A cet égard, la cour relève que si le contrat de location porte sur un logement non meublé, il fait néanmoins mention d’une cuisine équipée.
En outre, M. [R] ne justifie pas être dans l’impossibilité de reprendre possession du mobilier dont il serait propriétaire.
Il résulte de ce qui précède que le préjudice matériel et financier est établi en ce qui concerne la taxe d’habitation dans la limite de 243 ' et des frais d’électricité à hauteur de 1 390,90 '.
Par conséquent, Mme [X] sera condamnée au paiement de la somme de 1 633,90 ' au titre du préjudice matériel et financier subi par M. [R].
Sur la demande de dommages et intérêts de Mme [X] :
Mme [X] formule une demande de dommages et intérêts à hauteur de 1 500 ' en réparation du préjudice moral qu’elle déclaré avoir subi en lien avec les agissements de son fils qui a été violent à son encontre le 7 juillet 2021.
Il résulte des pièces produites qu’une altercation est survenue entre les parties le 7 juillet 2021 lorsque M. [R] a découvert que sa mère avait changé les serrures de son appartement.
Il a indiqué lors de sa déclaration de main courante que sa mère avait refusé de lui donner un double des clefs et qu’il avait alors essayé de les lui prendre de force dans le gilet qu’elle portait. Face à sa résistance, il a précisé qu’il avait renoncé et quitté les lieux.
Il est constant qu’une enquête a été ouverte pour des faits de violence sur un ascendant ayant abouti à un classement sans suite et un rappel à la loi de M. [R].
La cour relève, à la lecture de l’avis de classement adressé à Mme [X] par le procureur de la République, qu’il ne s’agit pas d’un classement sans suite pour absence d’infraction ou pour infraction insuffisamment caractérisée et qu’une telle décision alternative aux poursuites, dès lors qu’elle est accompagnée d’un rappel à la loi, consacre la responsabilité délictuelle de l’auteur de l’infraction.
A cet égard, il est expressément mentionné dans l’avis de classement qu’il a été solennellement rappelé à l’auteur des faits que son comportement constitue une infraction punie par la loi.

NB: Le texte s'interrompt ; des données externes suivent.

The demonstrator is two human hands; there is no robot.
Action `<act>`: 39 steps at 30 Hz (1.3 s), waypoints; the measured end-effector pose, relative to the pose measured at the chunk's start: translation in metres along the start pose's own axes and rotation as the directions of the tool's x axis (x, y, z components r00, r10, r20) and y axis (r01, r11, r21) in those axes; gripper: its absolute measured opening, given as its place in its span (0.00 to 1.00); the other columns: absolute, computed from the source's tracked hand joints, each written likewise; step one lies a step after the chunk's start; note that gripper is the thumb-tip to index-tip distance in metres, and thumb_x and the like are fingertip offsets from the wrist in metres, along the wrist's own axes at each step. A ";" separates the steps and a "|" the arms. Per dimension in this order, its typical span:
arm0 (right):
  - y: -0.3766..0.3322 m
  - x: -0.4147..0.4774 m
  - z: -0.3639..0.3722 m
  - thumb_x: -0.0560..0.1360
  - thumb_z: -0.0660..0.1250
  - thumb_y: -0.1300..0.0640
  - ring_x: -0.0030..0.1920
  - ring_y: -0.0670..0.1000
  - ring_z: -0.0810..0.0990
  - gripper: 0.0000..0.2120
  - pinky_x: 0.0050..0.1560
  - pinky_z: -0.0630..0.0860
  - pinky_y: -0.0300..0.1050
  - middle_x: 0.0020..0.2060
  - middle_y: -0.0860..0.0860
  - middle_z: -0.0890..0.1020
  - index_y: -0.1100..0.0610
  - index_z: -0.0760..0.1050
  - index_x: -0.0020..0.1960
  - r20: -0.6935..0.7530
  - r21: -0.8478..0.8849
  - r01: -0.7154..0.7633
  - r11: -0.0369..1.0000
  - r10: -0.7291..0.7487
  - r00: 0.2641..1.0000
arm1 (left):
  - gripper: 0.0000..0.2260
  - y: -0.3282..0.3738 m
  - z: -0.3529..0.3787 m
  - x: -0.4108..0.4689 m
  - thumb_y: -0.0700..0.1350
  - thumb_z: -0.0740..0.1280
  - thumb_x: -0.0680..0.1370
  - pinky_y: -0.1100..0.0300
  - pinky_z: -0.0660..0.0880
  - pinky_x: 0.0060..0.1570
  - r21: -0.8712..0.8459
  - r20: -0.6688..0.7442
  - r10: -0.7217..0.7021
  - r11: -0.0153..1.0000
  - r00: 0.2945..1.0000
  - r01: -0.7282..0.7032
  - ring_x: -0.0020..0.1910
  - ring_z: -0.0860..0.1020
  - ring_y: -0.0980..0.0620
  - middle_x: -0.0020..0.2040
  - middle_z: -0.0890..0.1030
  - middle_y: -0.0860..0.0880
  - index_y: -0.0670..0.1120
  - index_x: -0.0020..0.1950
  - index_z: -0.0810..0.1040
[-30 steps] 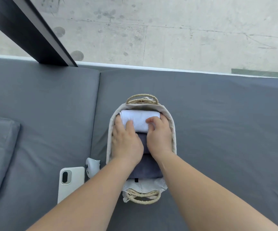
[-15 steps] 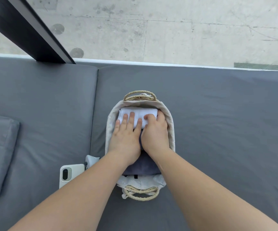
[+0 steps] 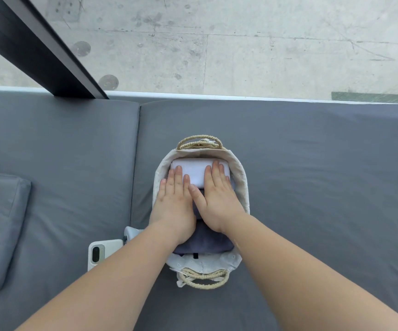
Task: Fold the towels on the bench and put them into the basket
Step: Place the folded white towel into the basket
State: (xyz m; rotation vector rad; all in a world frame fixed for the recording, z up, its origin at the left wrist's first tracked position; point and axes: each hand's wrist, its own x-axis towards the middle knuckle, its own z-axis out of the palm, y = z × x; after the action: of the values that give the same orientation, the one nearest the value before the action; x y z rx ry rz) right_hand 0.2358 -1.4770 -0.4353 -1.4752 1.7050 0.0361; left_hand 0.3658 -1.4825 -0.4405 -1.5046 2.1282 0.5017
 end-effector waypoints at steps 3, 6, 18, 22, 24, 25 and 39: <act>0.008 0.002 -0.001 0.79 0.40 0.33 0.79 0.49 0.31 0.42 0.80 0.38 0.50 0.80 0.53 0.34 0.59 0.38 0.82 0.042 -0.049 -0.002 0.999 0.004 0.999 | 0.33 -0.001 -0.003 0.007 0.52 0.49 0.82 0.47 0.38 0.78 -0.012 0.107 -0.004 1.000 0.994 0.006 0.79 0.35 0.42 0.78 0.31 0.39 0.40 0.80 0.35; 0.013 0.007 -0.002 0.83 0.49 0.44 0.79 0.51 0.32 0.36 0.80 0.37 0.49 0.80 0.55 0.34 0.61 0.37 0.81 0.065 -0.148 0.004 0.989 0.006 0.998 | 0.34 -0.003 -0.007 0.016 0.53 0.50 0.82 0.47 0.39 0.78 -0.025 0.161 0.003 1.000 0.987 0.001 0.80 0.36 0.42 0.79 0.32 0.39 0.41 0.80 0.36; 0.012 0.028 0.001 0.78 0.52 0.48 0.78 0.50 0.27 0.40 0.79 0.34 0.51 0.78 0.55 0.29 0.59 0.32 0.80 0.192 -0.218 -0.054 0.974 0.097 0.977 | 0.36 -0.003 0.000 0.035 0.55 0.49 0.81 0.46 0.38 0.78 0.024 0.259 0.013 1.000 0.966 -0.019 0.79 0.33 0.42 0.78 0.30 0.39 0.41 0.80 0.34; 0.013 0.030 0.002 0.79 0.51 0.49 0.78 0.50 0.27 0.40 0.79 0.33 0.50 0.78 0.55 0.29 0.60 0.32 0.80 0.198 -0.233 -0.059 0.971 0.107 0.974 | 0.37 -0.001 0.003 0.037 0.56 0.50 0.81 0.45 0.39 0.78 0.046 0.272 -0.003 0.999 0.962 -0.010 0.78 0.32 0.41 0.77 0.29 0.38 0.40 0.79 0.33; 0.011 0.028 0.000 0.79 0.52 0.49 0.78 0.51 0.27 0.40 0.78 0.32 0.50 0.78 0.55 0.29 0.60 0.32 0.80 0.197 -0.247 -0.060 0.967 0.111 0.974 | 0.37 0.000 0.001 0.036 0.55 0.50 0.81 0.45 0.38 0.78 0.048 0.281 -0.003 0.999 0.960 -0.010 0.78 0.32 0.41 0.77 0.28 0.37 0.40 0.79 0.33; 0.010 0.026 -0.002 0.79 0.52 0.48 0.78 0.51 0.27 0.40 0.78 0.32 0.50 0.78 0.55 0.29 0.60 0.32 0.80 0.198 -0.258 -0.058 0.965 0.112 0.974 | 0.37 0.000 -0.001 0.035 0.55 0.51 0.81 0.46 0.38 0.78 0.046 0.287 -0.002 0.999 0.958 -0.011 0.78 0.32 0.41 0.77 0.28 0.37 0.40 0.79 0.32; 0.009 -0.086 -0.042 0.82 0.53 0.50 0.81 0.54 0.40 0.34 0.79 0.50 0.48 0.82 0.55 0.42 0.62 0.45 0.82 0.134 -0.353 0.069 0.933 -0.023 0.991 | 0.25 0.019 -0.059 -0.081 0.45 0.60 0.77 0.47 0.65 0.69 -0.351 0.068 -0.094 0.929 0.993 0.112 0.75 0.61 0.41 0.80 0.54 0.45 0.45 0.75 0.63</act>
State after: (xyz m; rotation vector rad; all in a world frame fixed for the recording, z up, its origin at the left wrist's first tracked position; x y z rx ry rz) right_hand 0.1988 -1.4277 -0.3612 -1.7361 1.6164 0.4276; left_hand 0.3601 -1.4467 -0.3457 -1.7647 1.9810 0.9150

Par conséquent, la faute de M. [H] [R] est démontrée et le préjudice moral subi par Mme [X] sera intégralement indemnisé par l’allocation d’une somme de 500 ' à titre de dommages et intérêts.
Le jugement déféré sera infirmé sur ce point.
Sur les dépens et l’article 700 du code de procédure civile :
Les dispositions du jugement déféré quant aux frais et dépens seront confirmées.
Les prétentions de l’appelante prospérant au moins partiellement en appel, il convient de condamner chacune des parties à payer la moitié des dépens d’appel.
L’équité ne commande pas de faire application de l’article 700 du code de procédure civile.
PAR CES MOTIFS
LA COUR, statuant par arrêt contradictoire, prononcé publiquement, par mise à disposition au greffe,
CONFIRME le jugement déféré sauf en ce qu’il a débouté Mme [P] [X] de sa demande indemnitaire,
Statuant à nouveau du chef de demande infirmé,
CONDAMNE M. [H] [R] à payer à Mme [P] [X] la somme de 500 ' à titre de dommages et intérêts en réparation de son préjudice moral,
Y ajoutant,
CONDAMNE Mme [P] [X] à payer à M. [H] [R] la somme de 1 633,90 ' à titre de dommages et intérêts en réparation de son préjudice matériel et financier,
FAIT masse des dépens d’appel,
CONDAMNE chaque partie à les payer à concurrence de la moitié,
DEBOUTE M. [H] [R] de sa demande sur le fondement de l’article 700 du code de procédure civile,
DEBOUTE Mme [P] [X] de sa demande sur le fondement de l’article 700 du code de procédure civile.